[Start of Attachment]

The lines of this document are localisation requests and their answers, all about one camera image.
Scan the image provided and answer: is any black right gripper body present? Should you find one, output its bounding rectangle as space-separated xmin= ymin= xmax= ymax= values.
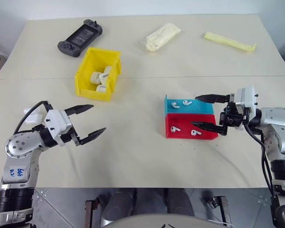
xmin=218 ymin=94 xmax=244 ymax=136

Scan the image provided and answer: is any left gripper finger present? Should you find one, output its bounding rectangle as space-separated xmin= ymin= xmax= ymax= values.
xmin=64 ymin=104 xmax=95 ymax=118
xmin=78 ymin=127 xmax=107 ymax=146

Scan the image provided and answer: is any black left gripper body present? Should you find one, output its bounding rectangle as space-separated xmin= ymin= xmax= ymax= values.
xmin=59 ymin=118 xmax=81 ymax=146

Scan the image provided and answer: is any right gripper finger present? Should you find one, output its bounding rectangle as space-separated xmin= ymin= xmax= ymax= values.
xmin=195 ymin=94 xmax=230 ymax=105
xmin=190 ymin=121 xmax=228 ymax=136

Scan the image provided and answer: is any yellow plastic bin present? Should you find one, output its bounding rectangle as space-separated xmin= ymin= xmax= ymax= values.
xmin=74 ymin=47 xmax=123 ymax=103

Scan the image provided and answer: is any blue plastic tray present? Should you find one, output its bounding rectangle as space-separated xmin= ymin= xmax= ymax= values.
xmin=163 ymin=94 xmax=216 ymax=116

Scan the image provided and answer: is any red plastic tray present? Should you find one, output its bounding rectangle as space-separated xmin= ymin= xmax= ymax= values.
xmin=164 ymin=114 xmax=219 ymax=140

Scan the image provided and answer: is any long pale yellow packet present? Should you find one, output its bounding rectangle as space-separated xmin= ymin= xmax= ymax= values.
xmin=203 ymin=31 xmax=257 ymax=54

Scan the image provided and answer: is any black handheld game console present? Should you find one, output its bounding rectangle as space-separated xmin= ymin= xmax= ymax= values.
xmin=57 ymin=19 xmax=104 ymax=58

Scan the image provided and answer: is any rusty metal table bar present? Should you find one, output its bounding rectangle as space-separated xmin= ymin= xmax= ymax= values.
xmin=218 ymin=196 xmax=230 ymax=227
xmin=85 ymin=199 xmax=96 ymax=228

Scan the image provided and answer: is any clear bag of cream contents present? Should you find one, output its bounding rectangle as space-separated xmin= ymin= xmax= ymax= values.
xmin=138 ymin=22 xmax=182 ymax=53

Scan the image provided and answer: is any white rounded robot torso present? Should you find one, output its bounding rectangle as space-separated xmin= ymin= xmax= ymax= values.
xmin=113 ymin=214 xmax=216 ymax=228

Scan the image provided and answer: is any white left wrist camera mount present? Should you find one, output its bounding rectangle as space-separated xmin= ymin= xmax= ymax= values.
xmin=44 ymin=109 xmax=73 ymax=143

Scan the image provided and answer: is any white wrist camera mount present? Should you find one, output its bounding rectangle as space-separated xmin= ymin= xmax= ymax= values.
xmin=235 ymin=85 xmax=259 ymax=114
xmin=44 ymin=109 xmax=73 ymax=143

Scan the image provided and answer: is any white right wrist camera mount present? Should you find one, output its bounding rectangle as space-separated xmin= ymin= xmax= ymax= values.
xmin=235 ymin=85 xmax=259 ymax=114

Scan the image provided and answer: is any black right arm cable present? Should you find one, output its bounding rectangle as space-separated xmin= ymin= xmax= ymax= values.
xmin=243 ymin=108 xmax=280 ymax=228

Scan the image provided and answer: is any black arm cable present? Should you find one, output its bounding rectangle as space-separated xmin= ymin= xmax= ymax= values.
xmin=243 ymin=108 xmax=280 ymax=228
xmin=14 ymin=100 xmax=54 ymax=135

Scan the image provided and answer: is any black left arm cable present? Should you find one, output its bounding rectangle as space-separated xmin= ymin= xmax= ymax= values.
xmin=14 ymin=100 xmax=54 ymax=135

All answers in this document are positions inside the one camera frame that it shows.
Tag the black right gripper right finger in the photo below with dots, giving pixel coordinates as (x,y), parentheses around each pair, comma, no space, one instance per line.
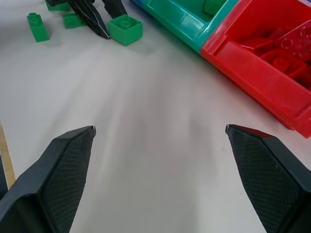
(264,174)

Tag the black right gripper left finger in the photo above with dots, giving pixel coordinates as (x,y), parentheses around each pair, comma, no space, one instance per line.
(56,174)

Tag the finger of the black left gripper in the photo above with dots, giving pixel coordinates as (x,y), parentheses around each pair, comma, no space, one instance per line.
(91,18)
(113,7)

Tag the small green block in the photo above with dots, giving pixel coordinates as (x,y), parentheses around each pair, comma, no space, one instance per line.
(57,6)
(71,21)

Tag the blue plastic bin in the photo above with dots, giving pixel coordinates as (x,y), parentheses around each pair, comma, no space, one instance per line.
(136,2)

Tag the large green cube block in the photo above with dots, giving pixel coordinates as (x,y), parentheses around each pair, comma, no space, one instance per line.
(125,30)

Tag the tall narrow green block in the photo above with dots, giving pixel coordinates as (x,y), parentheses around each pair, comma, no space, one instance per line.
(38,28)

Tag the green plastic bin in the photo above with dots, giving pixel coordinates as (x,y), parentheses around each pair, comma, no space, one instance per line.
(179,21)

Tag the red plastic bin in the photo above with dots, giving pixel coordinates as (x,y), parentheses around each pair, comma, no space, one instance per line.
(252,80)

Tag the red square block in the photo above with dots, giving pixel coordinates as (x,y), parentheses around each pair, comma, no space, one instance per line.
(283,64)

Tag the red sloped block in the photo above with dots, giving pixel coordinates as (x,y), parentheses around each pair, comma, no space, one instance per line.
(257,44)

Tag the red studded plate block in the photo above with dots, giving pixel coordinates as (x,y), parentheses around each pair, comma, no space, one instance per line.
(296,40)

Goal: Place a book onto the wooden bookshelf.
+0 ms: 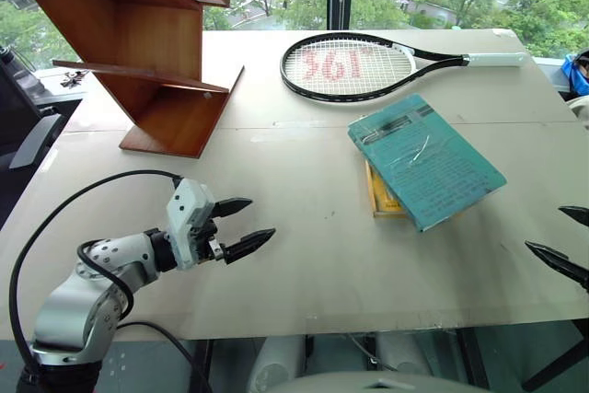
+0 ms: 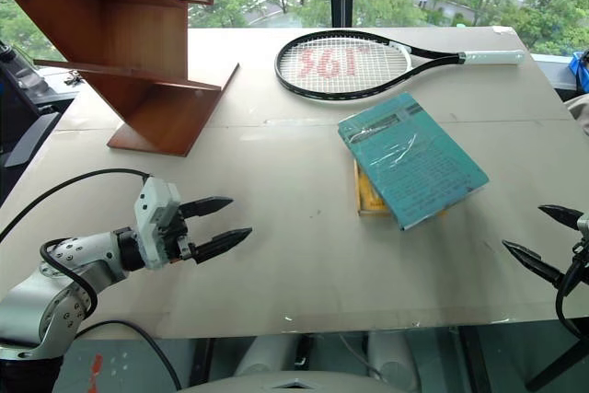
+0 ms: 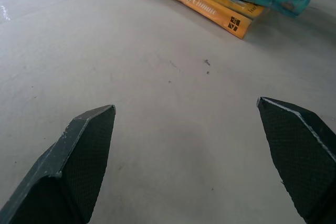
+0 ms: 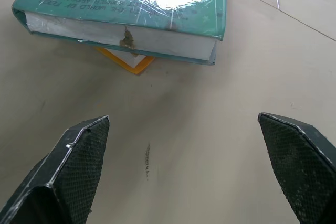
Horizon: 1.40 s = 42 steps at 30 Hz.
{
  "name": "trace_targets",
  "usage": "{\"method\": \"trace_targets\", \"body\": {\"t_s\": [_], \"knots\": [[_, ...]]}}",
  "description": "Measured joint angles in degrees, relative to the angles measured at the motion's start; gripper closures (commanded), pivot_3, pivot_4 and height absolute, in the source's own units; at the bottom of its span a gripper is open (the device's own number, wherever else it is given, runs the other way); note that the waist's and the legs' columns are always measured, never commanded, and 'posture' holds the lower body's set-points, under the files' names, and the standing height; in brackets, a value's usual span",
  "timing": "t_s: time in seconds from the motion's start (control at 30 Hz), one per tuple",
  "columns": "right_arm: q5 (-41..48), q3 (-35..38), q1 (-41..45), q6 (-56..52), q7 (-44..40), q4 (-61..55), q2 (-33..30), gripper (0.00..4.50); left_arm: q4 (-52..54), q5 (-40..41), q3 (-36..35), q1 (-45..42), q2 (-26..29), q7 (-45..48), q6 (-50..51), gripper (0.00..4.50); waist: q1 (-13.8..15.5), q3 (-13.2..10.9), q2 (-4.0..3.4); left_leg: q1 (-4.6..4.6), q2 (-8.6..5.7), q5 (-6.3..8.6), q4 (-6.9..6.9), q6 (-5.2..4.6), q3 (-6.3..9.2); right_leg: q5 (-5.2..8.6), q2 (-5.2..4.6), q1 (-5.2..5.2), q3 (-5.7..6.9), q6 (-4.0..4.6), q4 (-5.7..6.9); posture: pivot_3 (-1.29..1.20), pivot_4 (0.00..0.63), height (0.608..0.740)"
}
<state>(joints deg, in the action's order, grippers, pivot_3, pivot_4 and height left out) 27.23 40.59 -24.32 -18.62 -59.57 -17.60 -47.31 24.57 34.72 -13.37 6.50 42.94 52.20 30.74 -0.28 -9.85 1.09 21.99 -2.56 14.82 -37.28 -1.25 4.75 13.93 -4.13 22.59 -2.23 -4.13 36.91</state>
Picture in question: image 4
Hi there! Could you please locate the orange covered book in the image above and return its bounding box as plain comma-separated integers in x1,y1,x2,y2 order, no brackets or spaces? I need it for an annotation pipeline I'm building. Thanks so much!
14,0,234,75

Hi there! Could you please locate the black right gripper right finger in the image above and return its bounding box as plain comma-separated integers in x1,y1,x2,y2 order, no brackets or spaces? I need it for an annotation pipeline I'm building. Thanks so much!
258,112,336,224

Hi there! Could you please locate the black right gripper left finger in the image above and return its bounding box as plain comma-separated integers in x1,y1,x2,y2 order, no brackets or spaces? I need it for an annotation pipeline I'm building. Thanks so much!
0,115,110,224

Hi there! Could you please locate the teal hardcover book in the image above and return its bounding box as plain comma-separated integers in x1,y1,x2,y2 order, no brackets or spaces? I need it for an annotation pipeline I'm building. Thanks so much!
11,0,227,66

[End of Attachment]
[Start of Attachment]

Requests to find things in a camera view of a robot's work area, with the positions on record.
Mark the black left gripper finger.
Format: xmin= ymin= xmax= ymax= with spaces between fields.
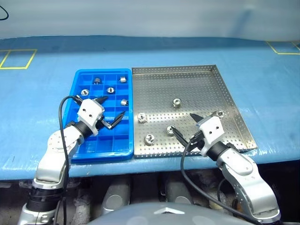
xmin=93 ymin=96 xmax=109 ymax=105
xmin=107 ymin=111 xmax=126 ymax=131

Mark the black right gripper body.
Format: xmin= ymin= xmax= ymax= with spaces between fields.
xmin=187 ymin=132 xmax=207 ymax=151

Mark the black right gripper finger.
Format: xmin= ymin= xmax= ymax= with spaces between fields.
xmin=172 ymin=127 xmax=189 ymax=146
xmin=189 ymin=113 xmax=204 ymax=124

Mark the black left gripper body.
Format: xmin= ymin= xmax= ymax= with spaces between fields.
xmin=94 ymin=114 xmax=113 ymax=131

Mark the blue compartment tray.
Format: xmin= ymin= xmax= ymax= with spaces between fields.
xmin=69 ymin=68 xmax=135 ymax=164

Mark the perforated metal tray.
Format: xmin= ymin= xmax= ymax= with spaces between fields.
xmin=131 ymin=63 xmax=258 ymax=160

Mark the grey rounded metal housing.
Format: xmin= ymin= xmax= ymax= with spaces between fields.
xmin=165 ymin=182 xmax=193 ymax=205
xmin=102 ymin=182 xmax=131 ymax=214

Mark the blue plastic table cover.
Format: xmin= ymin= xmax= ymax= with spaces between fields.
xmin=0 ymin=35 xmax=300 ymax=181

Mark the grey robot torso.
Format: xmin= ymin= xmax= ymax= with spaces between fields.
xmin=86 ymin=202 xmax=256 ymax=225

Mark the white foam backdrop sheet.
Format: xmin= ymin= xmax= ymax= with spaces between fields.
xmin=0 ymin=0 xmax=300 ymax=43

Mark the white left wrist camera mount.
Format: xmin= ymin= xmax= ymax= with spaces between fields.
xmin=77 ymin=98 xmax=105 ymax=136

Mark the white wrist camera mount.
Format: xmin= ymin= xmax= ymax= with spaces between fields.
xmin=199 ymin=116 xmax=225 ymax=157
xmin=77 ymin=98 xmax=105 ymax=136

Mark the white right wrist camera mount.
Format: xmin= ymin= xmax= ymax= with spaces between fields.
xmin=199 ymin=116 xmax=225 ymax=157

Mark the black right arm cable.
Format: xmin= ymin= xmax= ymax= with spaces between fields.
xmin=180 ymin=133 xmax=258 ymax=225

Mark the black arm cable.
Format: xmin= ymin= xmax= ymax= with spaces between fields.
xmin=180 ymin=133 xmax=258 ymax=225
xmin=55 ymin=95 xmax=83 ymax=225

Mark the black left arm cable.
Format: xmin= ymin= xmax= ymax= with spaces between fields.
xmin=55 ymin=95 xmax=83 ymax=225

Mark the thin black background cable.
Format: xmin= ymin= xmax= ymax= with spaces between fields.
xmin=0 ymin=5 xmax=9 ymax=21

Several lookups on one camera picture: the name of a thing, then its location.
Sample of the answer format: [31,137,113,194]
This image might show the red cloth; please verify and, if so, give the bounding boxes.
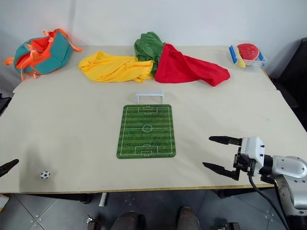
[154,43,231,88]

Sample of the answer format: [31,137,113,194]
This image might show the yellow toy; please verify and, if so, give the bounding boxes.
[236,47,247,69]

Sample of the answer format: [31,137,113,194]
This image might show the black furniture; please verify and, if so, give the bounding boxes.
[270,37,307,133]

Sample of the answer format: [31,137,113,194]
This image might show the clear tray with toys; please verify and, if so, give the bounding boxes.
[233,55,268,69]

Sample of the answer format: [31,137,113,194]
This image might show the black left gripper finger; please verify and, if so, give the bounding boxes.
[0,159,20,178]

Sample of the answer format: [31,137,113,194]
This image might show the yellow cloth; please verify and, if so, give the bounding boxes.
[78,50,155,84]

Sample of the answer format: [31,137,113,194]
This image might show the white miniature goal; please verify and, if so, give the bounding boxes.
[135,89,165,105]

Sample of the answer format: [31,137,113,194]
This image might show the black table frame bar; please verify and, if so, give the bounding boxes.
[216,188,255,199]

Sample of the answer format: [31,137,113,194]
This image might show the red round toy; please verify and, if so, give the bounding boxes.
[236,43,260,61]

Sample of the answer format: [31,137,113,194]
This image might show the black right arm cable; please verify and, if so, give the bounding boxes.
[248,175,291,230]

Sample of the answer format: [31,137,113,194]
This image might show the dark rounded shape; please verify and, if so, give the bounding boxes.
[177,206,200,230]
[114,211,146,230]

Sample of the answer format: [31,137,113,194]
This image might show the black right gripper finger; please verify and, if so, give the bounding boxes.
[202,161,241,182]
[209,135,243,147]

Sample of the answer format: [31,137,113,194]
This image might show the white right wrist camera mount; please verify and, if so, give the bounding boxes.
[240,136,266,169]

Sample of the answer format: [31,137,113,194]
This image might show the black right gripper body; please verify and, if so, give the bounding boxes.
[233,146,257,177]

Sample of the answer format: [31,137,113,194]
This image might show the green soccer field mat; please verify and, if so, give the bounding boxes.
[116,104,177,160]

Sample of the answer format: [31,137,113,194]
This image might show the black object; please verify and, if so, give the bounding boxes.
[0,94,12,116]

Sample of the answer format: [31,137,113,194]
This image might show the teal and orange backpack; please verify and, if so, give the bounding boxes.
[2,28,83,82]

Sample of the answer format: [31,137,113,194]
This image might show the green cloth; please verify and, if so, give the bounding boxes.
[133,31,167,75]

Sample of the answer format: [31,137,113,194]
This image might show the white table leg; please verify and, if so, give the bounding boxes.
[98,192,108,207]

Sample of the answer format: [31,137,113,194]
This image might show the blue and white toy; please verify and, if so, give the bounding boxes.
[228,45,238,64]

[End of Attachment]

WHAT IS NEEDED |
Copy out only the lines of the records above from the one with "Mark the blue compartment tray." through the one with "Mark the grey robot torso.", exactly as they stand, both included.

RESULT OF THE EXERCISE |
Mark the blue compartment tray.
Format: xmin= ymin= xmax= ymax= with spaces between fields.
xmin=69 ymin=68 xmax=135 ymax=164

Mark the perforated metal tray.
Format: xmin= ymin= xmax= ymax= with spaces between fields.
xmin=131 ymin=63 xmax=258 ymax=160

Mark the grey rounded metal housing.
Format: xmin= ymin= xmax= ymax= with spaces between fields.
xmin=165 ymin=182 xmax=193 ymax=205
xmin=102 ymin=182 xmax=131 ymax=214

Mark the blue plastic table cover.
Format: xmin= ymin= xmax= ymax= with spaces between fields.
xmin=0 ymin=35 xmax=300 ymax=181

Mark the grey robot torso.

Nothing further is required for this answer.